Seyit Mehmet Özkan’dan, “Yoruldum kelimesi yetersiz kalır, ben bittim” cümlesini duymak sarstı beni.
Cumhuriyet ile yaşıt Altınordu Kulübü’nü son 11 yılda evladı gibi sahiplenen, gözü gibi bakan ve futbolda alt yapının ne kadar değerli olduğunu bizlere anlatan Özkan’ın pes etmesi, karşılık bulmuyor yüreğimde.
Neler yapmadı ki bu süreçte? Üstelik tek kuruş yardım ve destek almadan, ayrıcalık istemeden.
Hangisinden başlayayım; en önemlisi, imrenilecek tesisler ve futbol akademisini kazandırdı Türk futboluna. Örnek gösterildi, ama hak ettiği karşılığı göremedi.
Her kategoride milli takımlara onlarca oyuncu kazandırdı.
Aralarında Çağlar Söyüncü ve Cengiz Ünder gibi yıldızların bulunduğu yüze yakın ismi yetiştirip parlattı. Zamanı gelince uğurlayıp, elde ettiği gelirlerle Altınordu’nun güçlenmesini sağladı.
Son dokuz yılda kadrosunda yabancı futbolcu barındırmayan tek kulüp unvanını aldı.
Menajerlere taviz vermedi, genç yaştaki çocukları ve ailelerini korudu.
Mütevazı kadrosu ile Süper Lig’in kapısından döndü. Hedef Cumhuriyetin ve kulübün 100. yılında en üst lig idi, olmadı.
Özellikle alt yaş gruplarında Avrupa’nın çok önemli kulüplerinin katılımıyla uluslararası turnuvalar düzenledi, takdir edildi.
Futbolu sadece futbol olarak görmedi; “İyi insan, iyi birey, iyi vatandaş” sloganı ile memlekete yararlı yurttaşlar yetiştirmeyi amaçladı.
Sadece futbol değil
Akademideki gençlere toprağın ve tarımın kıymetini, hayvan sevgisini öğretti.
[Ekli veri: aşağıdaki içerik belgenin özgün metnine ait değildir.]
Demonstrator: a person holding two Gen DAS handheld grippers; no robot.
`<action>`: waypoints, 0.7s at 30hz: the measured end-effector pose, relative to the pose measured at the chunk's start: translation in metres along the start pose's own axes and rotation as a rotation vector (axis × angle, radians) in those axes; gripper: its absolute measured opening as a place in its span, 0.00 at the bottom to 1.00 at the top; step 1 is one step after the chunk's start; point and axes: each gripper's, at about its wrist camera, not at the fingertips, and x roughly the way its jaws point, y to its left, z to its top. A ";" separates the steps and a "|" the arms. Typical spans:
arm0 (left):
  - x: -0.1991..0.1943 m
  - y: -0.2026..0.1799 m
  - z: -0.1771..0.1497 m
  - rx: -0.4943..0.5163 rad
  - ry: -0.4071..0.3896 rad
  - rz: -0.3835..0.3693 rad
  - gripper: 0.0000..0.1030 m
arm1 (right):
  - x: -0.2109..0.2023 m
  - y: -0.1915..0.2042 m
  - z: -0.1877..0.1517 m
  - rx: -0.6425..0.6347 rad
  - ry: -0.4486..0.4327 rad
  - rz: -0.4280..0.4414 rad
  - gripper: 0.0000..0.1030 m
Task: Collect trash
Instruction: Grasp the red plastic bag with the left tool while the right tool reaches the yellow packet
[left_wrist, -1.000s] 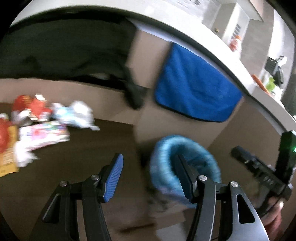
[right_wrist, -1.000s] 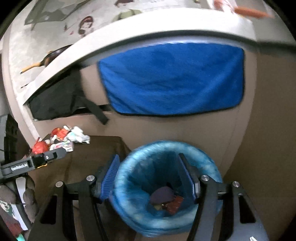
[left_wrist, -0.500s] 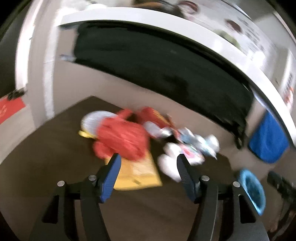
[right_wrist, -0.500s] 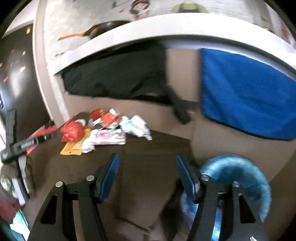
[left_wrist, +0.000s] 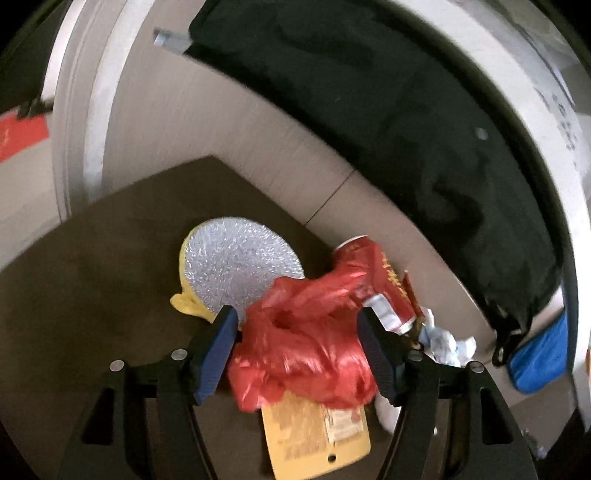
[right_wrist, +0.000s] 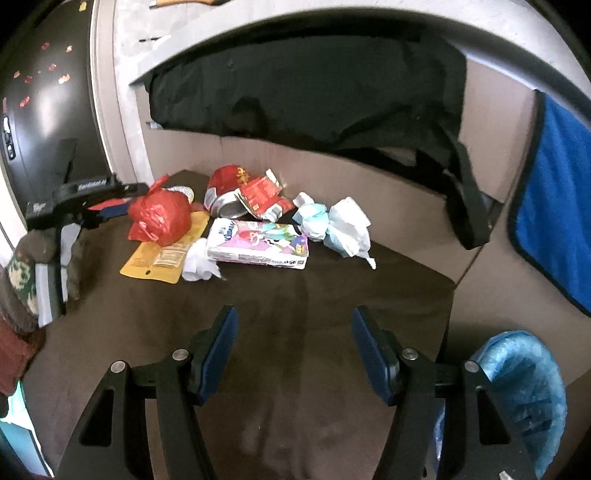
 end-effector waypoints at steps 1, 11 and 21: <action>0.004 0.002 0.000 -0.010 0.011 -0.008 0.65 | 0.003 0.000 0.001 0.004 0.004 0.004 0.59; -0.029 -0.025 -0.043 0.155 0.066 -0.087 0.47 | 0.030 0.014 0.006 0.006 0.061 0.050 0.59; -0.110 0.017 -0.062 0.154 -0.035 0.018 0.43 | 0.046 0.068 0.029 -0.105 0.075 0.087 0.59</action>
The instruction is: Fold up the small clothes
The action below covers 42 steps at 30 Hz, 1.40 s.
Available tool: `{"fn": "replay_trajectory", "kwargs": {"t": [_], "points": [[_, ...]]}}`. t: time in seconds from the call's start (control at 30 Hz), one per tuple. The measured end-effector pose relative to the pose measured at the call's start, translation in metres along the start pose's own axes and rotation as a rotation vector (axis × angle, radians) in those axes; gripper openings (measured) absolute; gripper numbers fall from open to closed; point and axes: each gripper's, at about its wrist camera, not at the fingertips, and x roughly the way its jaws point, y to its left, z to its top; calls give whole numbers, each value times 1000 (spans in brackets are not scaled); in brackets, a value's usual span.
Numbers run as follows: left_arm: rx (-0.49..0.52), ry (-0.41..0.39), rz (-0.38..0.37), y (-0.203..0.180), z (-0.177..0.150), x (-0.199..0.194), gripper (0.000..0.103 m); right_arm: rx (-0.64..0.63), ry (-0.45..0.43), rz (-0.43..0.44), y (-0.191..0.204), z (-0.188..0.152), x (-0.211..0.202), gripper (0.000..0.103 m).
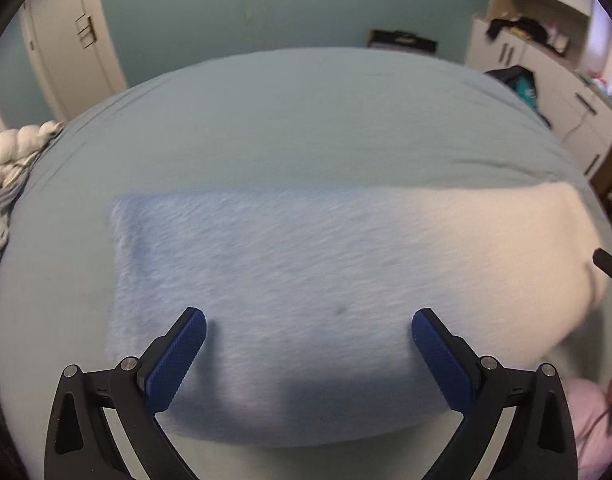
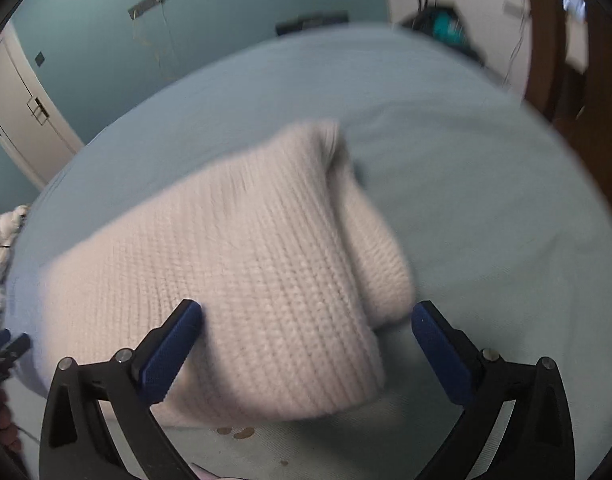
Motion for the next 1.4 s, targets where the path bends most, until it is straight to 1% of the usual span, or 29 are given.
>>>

Yüzlerce insana istihdam sağladı, futbol ailesi içine aldı.
Daha ne kadar sayayım? Tüm bunları yaparken yalnızdı, zaten övülmeyi de sevmezdi Mehmet Başkan.
Altınordu takımı bir mucize gerçekleşmezse 2. Lig’e düşecek. Mucizelere inanırım, ancak bu kez hiç kolay olmayacak.
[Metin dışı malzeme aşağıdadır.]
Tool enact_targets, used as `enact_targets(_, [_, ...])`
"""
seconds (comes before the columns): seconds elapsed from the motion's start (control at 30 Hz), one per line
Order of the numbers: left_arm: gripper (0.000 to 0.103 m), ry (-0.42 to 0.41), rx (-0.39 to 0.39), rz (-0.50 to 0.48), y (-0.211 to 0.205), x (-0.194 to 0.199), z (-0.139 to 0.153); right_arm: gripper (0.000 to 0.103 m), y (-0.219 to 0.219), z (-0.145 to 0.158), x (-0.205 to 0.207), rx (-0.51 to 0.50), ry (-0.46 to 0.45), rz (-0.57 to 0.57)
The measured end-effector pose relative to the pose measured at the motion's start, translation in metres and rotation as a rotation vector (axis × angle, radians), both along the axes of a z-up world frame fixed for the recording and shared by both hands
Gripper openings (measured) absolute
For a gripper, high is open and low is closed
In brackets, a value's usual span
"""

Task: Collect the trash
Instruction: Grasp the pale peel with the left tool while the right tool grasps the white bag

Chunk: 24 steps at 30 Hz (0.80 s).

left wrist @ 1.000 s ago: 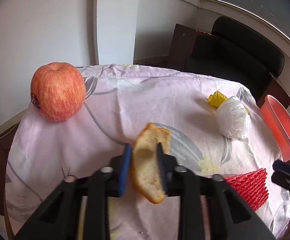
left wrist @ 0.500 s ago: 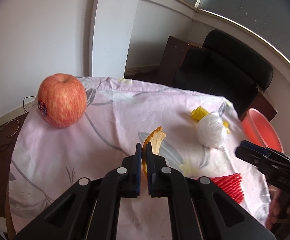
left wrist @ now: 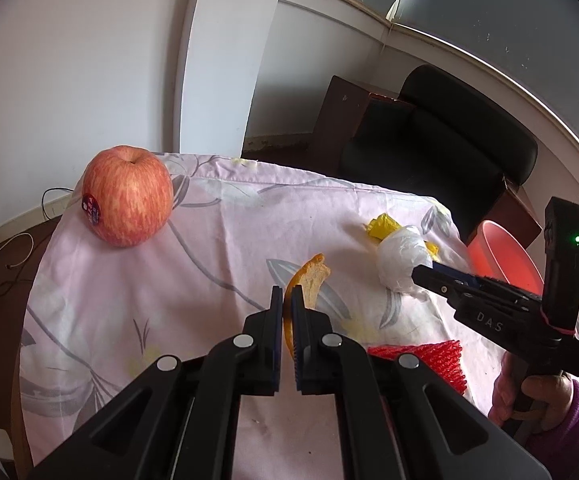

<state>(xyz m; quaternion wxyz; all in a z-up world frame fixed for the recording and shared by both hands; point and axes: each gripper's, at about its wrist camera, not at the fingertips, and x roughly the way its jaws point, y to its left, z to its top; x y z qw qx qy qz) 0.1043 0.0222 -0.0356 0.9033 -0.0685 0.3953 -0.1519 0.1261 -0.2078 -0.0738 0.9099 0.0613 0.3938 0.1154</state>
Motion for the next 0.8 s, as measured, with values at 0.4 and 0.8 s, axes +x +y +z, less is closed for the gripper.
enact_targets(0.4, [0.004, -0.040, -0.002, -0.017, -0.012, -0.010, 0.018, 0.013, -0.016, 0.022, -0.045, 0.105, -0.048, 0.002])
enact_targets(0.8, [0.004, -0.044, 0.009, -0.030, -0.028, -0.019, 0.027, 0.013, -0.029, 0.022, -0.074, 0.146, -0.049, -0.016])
Seyit Mehmet Özkan’ın yorgunluğunu, yılgınlığını ve bunca emeğin karşılığını alamamanın verdiği üzüntüsünü anlıyorum. Kulüp personeline duygusal bir ileti göndermiş, helallik istemiş.
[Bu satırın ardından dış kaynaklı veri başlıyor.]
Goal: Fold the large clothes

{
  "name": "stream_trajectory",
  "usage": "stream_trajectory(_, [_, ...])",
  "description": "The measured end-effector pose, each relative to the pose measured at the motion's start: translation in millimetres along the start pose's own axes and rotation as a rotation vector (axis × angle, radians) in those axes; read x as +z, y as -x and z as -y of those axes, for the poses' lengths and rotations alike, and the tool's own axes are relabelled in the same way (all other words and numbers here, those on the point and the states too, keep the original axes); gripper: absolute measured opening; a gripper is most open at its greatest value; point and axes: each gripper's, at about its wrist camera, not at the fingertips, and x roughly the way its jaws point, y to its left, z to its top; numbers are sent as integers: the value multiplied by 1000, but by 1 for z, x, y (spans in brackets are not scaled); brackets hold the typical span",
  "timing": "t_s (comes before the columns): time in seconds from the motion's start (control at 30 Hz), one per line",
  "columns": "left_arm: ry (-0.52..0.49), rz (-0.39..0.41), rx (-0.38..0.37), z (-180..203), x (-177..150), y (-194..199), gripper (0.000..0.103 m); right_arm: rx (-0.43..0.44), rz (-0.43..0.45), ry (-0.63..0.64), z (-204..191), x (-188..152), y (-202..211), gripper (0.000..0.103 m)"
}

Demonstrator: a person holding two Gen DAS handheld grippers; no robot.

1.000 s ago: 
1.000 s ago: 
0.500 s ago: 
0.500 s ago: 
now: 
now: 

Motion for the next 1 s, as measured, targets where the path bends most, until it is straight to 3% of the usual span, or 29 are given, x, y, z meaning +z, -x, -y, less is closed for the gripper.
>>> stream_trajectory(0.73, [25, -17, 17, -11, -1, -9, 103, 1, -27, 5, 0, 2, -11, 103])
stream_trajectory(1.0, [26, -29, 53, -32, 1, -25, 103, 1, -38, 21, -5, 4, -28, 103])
Lakin Altınordu ve futbol sevdasından vazgeçeceğine inanmak istemiyorum.
Diyelim ki vazgeçti. Benim de naçizane önerim; haziran ayında yapılacak Futbol Federasyonu Genel Kurulu’nda başkan adayı gösterilsin veya olsun.
Kimsenin karşı çıkacağını sanmıyorum. Üstelik büyük destek görür.
Futbolu karşılıksız seven Özkan, bilgisi, özverisi ve deneyimi ile yakışır o makama!
Atamızın izindeyiz
Bu satırlar 19 Mayıs günü yazıldı. Atatürk’ü anma Gençlik ve Spor Bayramı’nda yani. Gazi Mustafa Kemal’i özlemle, saygı ve sevgiyle anıyorum. Büyük Türkiye Cumhuriyeti ile bizi biz yapan ve farklı kılan tüm değerlerin mimarı Atatürk’ün izinden ve açtığı yoldan vazgeçmeyeceğiz.
Bjelica yanlış tercih
Konu Trabzonspor olunca lafımı esirgemem. Enkaz devralan Başkan Ertuğrul Doğan bence ilk tercihinde yanlış yaptı.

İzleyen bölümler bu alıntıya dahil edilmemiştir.